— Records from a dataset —
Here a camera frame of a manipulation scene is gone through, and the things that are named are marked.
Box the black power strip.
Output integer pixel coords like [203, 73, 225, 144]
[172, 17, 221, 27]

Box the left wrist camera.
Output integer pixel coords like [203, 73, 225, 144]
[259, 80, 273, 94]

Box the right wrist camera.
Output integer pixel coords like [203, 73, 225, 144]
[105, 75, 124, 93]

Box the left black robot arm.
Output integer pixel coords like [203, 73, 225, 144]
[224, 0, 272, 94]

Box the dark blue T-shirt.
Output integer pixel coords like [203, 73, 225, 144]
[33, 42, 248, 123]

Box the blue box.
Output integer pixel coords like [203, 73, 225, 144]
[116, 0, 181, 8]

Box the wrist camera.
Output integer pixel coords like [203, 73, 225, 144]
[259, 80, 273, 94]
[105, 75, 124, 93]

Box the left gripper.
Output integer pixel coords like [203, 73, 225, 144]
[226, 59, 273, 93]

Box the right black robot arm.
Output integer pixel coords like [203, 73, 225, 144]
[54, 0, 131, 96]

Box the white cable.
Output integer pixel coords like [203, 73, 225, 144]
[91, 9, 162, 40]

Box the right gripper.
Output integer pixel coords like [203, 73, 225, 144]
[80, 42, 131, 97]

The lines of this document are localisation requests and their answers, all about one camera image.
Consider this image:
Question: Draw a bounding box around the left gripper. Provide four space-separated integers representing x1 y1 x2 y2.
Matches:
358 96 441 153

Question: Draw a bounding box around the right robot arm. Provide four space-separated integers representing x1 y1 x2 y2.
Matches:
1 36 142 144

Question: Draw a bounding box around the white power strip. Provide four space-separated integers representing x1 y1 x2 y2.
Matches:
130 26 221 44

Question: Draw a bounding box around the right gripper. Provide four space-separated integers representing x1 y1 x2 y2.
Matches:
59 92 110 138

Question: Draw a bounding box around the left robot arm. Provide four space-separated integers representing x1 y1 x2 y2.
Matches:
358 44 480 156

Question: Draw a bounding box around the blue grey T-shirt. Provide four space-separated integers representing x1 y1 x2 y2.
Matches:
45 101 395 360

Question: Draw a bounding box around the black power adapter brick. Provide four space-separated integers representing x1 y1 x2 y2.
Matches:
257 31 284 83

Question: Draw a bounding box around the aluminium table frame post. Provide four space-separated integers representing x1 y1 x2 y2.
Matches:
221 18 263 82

— PROBLEM TO WORK ON —
Search the data above for the string "image" and copy each line that has it.

— FINAL ANSWER —
The lines of this document are localisation requests and their answers, all about one camera image.
Consider this image:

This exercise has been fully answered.